People who suffered abuse in
childhood, however, tend to either remember things vividly, or have little
memory of their childhoods at all. I fall into the former category: clear and
vivid recall. Researchers caution us that very early childhood memories that
unfold in a cohesive pattern, like a movie, are most likely false because real memories
formed in the pre- or early verbal stage tend to be retained in “snapshots.”
They also say that females are more likely to have early recall (true recall)
that males but that is attributed to the way in which their mothers interacted
with them: normal mothers tend to more fulsome in their communication with
their daughters, thereby creating a more colourful, complete memory in the
child.
There is much about childhood
memory and memory retrieval that researchers do not yet know but one thing is
for certain: they have not done extensive studies on ACoNs, people who were
abused by their parents—and primarily their mothers—to determine how early
childhood trauma at the hand of their parents has affected the retention and
retrieval of memories.
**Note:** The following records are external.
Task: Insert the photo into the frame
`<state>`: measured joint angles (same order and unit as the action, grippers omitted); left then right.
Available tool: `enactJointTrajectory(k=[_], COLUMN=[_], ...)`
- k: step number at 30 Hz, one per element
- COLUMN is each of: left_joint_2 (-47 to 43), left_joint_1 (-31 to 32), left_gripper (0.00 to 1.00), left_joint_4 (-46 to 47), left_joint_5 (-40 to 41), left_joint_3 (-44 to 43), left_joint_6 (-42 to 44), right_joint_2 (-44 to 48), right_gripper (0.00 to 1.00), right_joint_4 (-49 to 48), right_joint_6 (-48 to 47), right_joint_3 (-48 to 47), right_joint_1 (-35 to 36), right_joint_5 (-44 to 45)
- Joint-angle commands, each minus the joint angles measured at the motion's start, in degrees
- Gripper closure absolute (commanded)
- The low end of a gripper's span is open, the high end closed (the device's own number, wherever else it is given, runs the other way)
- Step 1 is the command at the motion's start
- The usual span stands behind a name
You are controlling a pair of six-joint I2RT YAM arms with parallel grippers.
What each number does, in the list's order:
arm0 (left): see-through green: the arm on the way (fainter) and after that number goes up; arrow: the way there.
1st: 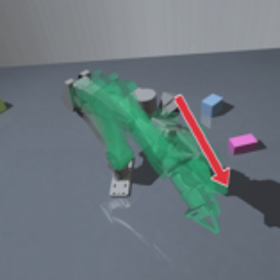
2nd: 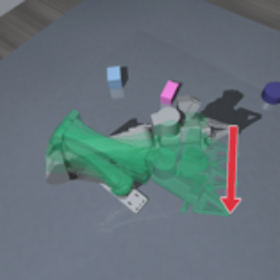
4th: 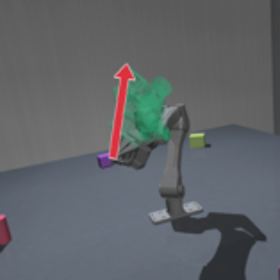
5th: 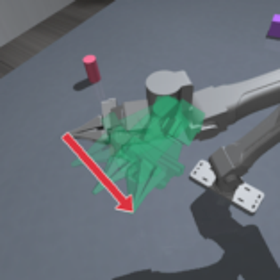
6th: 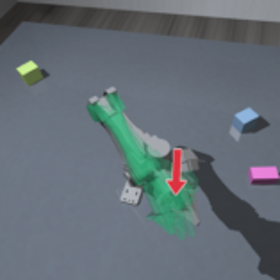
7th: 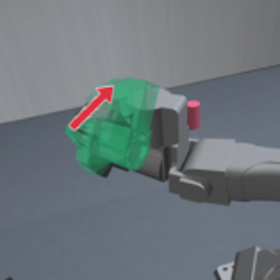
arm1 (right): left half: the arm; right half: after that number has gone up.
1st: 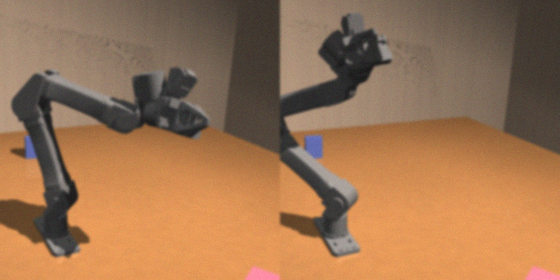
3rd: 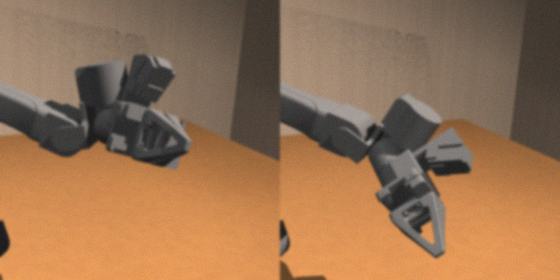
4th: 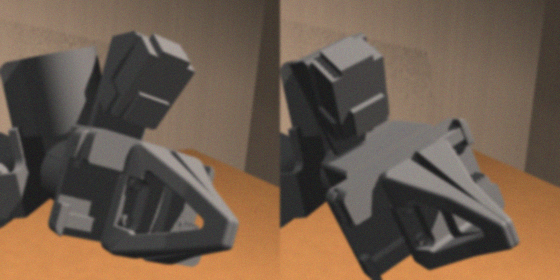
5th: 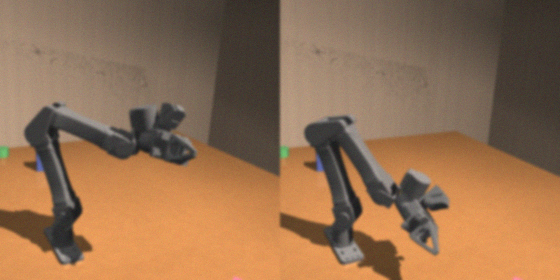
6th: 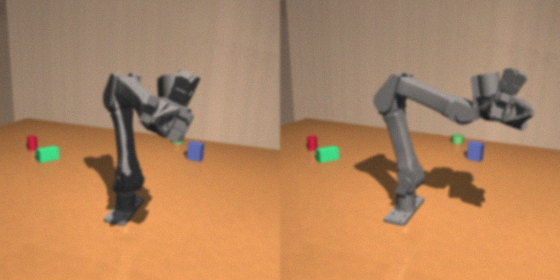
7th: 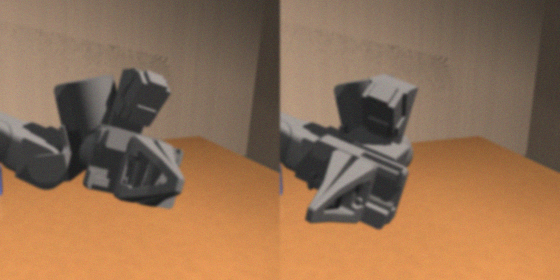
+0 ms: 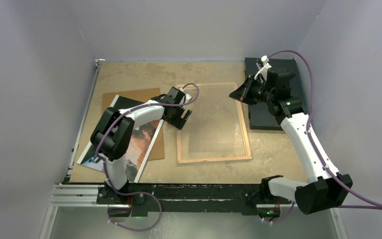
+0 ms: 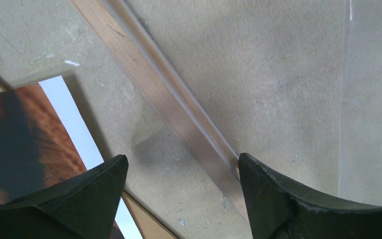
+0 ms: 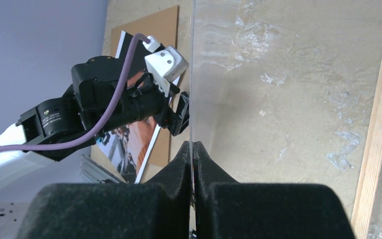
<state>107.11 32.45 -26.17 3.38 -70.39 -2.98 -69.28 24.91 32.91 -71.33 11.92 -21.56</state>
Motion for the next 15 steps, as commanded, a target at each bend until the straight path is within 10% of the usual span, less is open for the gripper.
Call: enactJointTrajectory(k=[1,15], left_joint_2=[-0.39,-3.59], left_joint_1=[0.16,0.09], left_gripper=[0.24,0.45], left_joint_4=[2.72,8.45], left_joint_5=[-0.69,8.34], left_joint_3=[-0.41,7.18], left_joint_6=[0.33,8.18], right_joint_2=[2.03,-0.57], right_gripper=[1.00,1.00], right_joint_4=[-0.88,-4.66], right_joint_6=[-0.42,0.20], right_joint_3=[-0.60,-0.21], right_joint_1=[-0.15,-0.19], right_joint_5=[0.35,-0.44])
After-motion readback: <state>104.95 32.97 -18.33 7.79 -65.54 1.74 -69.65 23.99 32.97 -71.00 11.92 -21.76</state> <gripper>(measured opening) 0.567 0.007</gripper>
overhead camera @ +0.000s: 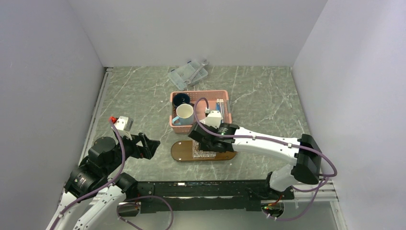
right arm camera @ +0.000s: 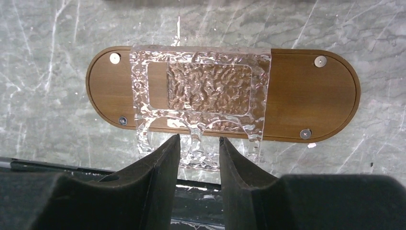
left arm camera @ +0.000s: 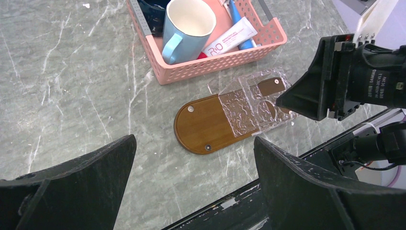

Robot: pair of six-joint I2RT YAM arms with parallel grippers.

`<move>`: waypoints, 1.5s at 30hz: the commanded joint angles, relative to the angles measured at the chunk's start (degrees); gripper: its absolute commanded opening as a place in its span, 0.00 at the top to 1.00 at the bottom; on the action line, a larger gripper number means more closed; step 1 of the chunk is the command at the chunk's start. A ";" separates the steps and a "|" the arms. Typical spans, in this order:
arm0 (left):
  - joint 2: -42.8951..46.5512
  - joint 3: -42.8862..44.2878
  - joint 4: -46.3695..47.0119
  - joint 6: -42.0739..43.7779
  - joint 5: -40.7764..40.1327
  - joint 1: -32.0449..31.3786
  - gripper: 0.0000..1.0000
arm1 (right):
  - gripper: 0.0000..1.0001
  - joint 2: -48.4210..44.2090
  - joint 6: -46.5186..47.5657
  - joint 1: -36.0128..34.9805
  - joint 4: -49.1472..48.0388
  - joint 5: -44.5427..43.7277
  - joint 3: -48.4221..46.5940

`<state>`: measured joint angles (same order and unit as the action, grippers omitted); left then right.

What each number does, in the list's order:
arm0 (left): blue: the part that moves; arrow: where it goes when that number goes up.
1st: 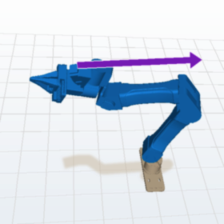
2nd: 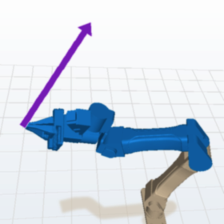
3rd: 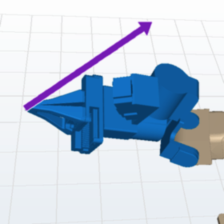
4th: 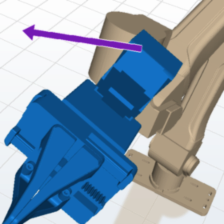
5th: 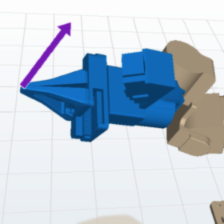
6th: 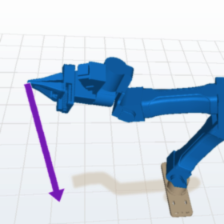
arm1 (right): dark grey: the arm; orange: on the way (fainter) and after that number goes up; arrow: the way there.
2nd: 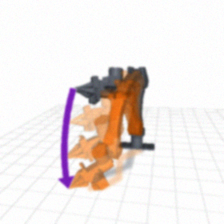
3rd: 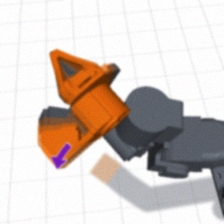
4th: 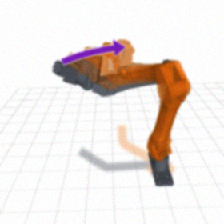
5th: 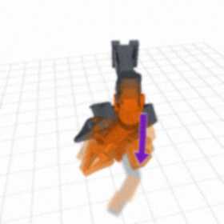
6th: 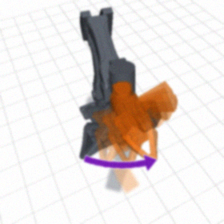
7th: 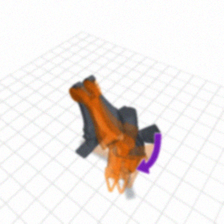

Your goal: Prepare toiletry sets of a toothbrush and toothpaste on the tray

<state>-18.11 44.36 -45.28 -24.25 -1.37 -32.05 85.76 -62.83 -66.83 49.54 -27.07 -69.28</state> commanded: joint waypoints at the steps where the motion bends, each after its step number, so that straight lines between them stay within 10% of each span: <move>1: 0.10 0.36 1.66 -0.01 -0.22 0.20 0.01 | 0.62 -3.06 -0.32 0.13 1.06 -2.18 -2.58; 45: 0.09 0.55 1.18 -0.13 -0.92 0.17 0.01 | 0.54 17.48 30.83 16.94 -2.08 6.16 -35.85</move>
<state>-17.26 44.36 -45.28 -24.67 -1.83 -32.05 100.60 -34.59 -51.42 48.47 -23.29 -100.86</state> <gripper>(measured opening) 0.992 0.458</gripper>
What follows is NOT scientifically validated
information, merely my personal speculations on the subject.
I often use myself as an example
in this blog because my case, my situation, is the one I know best. My mother
was a neglectful, physically and emotionally abusive parent. I have only one
memory before the age of three, and it has been validated by my father as a real
memory. I experience the memory in first person—like a dream—and it started out
as a series of snapshots. At first they were too fleeting to actually hold long
enough to explore. But over time I was able to “grab” a snapshot here and
there and examine it. Finally, after a few years, I presented to my father a
narrative, pulled together as an adult, made from those snapshots. And he said
that it happened and that the truck I remember he sold when I was around 2
years old.
For a while each revisit of the
memory brought a detail hadn’t noticed before—I knew, for example, that I was
in a truck—like a semi—but I had no clear details of either the interior or
exterior. Subsequent recollections of the memory revealed the truck was dark
blue, the upholstery was tan and textured like corduroy, there was a knob on
the steering wheel, and the air-horn was activated by a beaded brass chain that
was draped like a swag from the roof of the cab. The first part of the memory I
could access was me, both hands on the chain, my feet pulled up so I was
hanging on the chain, and the sound of the air horn. My father later told me that I
loved pulling air horn chain, I would ride with him to the sawmill when he took
logs in. That piece of information—the sawmill—suddenly evoked the smell of
freshly-cut lumber and the smell of pitch. Closing my eyes I saw a fat, round
little pot-bellied stove with a fire burning in it and beside it a pile of pine
lumber off cuts—the source of the pitch smell. None of the houses we had lived
in had pot-bellied stoves like the one I could see in my mind—but the office in
the sawmill did. In another recall of the memory I was riding in the truck,
standing on the seat, and saw a dead cow in a ditch and it was more or less on
its back, the body bloated, its legs sticking up in the air. My father specifically remembered that when I asked
him about it—he knew who owned the cow and said he had explained to me that the
cow would pop like a balloon if someone poked it, which I found rather gross.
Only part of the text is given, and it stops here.